“Dobbiamo chiedere perdono per quanto la Chiesa non ha fatto nel passato nei confronti della mafia. Per quanto la Chiesa sia stata omissiva, per quando abbiamo annunciato ma non praticato valori evangelici a difesa di una terra violentata dalla mafia”.
Così don Corrado Lorefice, arcivescovo di Palermo, condanna il silenzio che spesso in passato ha contraddistinto il rapporto tra la Chiesa e la mafia intervenendo alla conferenza promossa dal Centro Studi Pio La Torre sul tema “Il ruolo della Chiesa di Papa Francesco nel contrasto alle mafie, alla corruzione, alla povertà e alle diseguaglianze sociali” e svoltasi al Cinema Rouge et Noir di Palermo nell’ambito del Progetto educativo Antimafia promosso dal Centro. “Se oggi però sono qui a guardare avanti con fiducia ad una Sicilia liberata – continua don Lorefice -, se sono qui a sperare in un futuro di pace, giustizia e dignità è perché negli anni questo atteggiamento della Chiesa è cambiato. Se sono qui lo devo anche alla testimonianza di due preti e di un magistrato. Alla testimonianza di don Pino Puglisi, con il quale ho condiviso alcune esperienze con i giovani. All’esempio di don Peppe Diana, ucciso a 36 anni dalla camorra e di Rosario Livatino, magistrato ucciso a 38 anni e profondamente cattolico. Da loro ho ricevuto la testimonianza che una chiesa libera e liberatrice è una Chiesa che non cerca appoggi o privilegi dalle classi dirigenti, ma che confida solo nella potenza esaltante del Vangelo di Gesù Cristo. La Chiesa che Papa Francesco sta disegnando – conclude l’arcivescovo – vuole partire dalla realtà, dalla concretezza. Una indicazione di rotta indicata anche dal suo primo viaggio apostolico a Lampedusa nel luglio 2013. Bisogna partire dagli esclusi, dagli scartati della società, dalla lotta alle ingiustizie”.

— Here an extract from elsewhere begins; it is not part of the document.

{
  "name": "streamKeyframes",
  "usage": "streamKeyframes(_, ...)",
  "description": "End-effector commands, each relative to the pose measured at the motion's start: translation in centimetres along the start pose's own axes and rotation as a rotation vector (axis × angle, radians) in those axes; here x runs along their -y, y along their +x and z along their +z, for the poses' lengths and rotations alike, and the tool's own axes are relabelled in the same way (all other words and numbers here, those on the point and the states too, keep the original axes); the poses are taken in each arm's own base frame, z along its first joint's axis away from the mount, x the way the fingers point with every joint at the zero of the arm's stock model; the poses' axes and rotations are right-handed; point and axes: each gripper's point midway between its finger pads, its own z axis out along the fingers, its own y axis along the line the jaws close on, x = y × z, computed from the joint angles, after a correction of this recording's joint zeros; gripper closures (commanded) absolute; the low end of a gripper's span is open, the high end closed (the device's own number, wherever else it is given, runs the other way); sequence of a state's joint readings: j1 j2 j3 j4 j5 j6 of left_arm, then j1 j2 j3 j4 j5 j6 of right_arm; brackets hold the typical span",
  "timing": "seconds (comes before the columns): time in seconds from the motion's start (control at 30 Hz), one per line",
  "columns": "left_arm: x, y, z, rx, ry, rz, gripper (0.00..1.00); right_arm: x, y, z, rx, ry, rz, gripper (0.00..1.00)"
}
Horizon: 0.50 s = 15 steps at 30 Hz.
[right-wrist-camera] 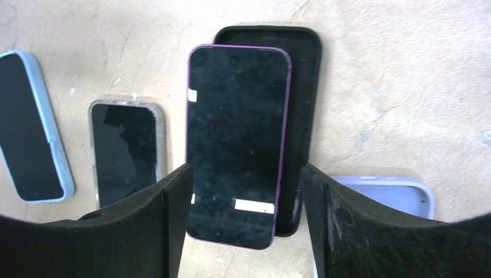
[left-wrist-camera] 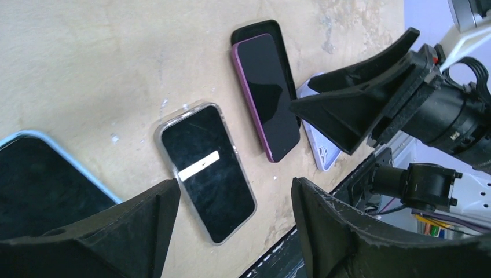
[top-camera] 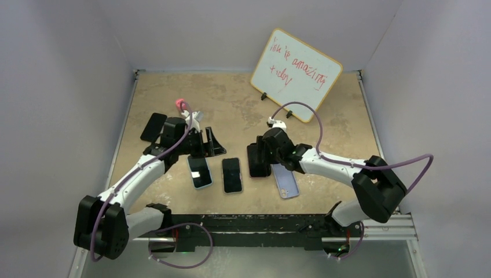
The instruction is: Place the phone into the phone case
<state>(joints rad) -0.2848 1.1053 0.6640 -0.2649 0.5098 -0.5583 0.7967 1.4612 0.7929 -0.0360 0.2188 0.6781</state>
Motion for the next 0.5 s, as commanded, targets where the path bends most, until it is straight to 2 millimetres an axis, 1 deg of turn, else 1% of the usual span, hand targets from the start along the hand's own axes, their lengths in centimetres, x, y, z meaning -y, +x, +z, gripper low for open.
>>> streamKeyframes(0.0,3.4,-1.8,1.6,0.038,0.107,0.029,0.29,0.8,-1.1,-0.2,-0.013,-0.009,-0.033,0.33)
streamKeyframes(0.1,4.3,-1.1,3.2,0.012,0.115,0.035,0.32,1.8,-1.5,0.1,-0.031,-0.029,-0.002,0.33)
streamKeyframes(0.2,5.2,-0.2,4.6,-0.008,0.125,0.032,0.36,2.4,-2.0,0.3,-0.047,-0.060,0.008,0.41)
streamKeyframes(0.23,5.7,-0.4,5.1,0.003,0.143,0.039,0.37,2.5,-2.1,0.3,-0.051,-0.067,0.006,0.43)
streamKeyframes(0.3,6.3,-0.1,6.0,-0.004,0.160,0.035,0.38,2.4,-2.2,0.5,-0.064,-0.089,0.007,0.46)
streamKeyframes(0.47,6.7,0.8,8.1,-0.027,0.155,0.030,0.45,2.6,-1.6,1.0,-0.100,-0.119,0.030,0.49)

“Il silenzio sulla mafia da parte della Chiesa siciliana – ha spiegato il professor Rosario Mangiameli, storico dell’Università di Catania – è spesso attribuito alla “necessità” negli anni dalla fine della seconda guerra mondiale alla caduta del comunismo (1989 – 90) di tenere compatto il fronte anticomunista. Minimizzando il ruolo della mafia la Chiesa avrebbe evitato di mettere in evidenza una realtà che avrebbe potuto avvantaggiare l’avversario, ritenuto il pericolo maggiore per via della professione di ateismo. Ciò può essere vero, si veda per esempio la vicenda dei frati di Mazzarino e la difesa ad oltranza fatta dalle gerarchie ecclesiastiche in diverse fasi del processo. Quella dell’anticomunismo – ha concluso Mangiameli – può essere però una spiegazione riduttiva, che vale meno per il periodo ottocentesco e primo novecentesco in cui non si sente una voce cattolica che condanni comportamenti e azioni mafiose. Tranne casi eccezionali come quello di Sturzo che conduce una vera battaglia antimafia nel comune di Palagonia”.
A moderare l’incontro Franco Nuccio, direttore di Ansa Sicilia che ha sottolineato come l’atteggiamento della Chiesa nei confronti della mafia è attraversato da varie fasi. La prima fase è quella del silenzio o dell’acquiescenza. Arcivescovo di Palermo era Ruffini che sosteneva che la mafia fosse una invenzione dei giornali e che il vero male della Sicilia fossero Danilo Dolci, che lottava a fianco dei braccianti, e il romanzo “Il Gattopardo” di Tomasi di Lampedusa. Poi c’è la fase del cardinale di Palermo Pappalardo, della sua denuncia aperta della mafia nei funerali di Falcone. La terza fase è nel 1993 dopo le stragi di Capaci e via d’Amelio. Nella Valle dei Templi, Papa Giovanni Paolo II lancia un’anatema e una scomunica contro i mafiosi. Parole di condanna poi ripetute da Papa Francesco”.
Il prossimo appuntamento del Progetto Educativo Antimafia sarà il 27 aprile, giorno nel quale verrà ricordato il 36° anniversario dell’uccisione di Pio La Torre e Rosario Di Salvo.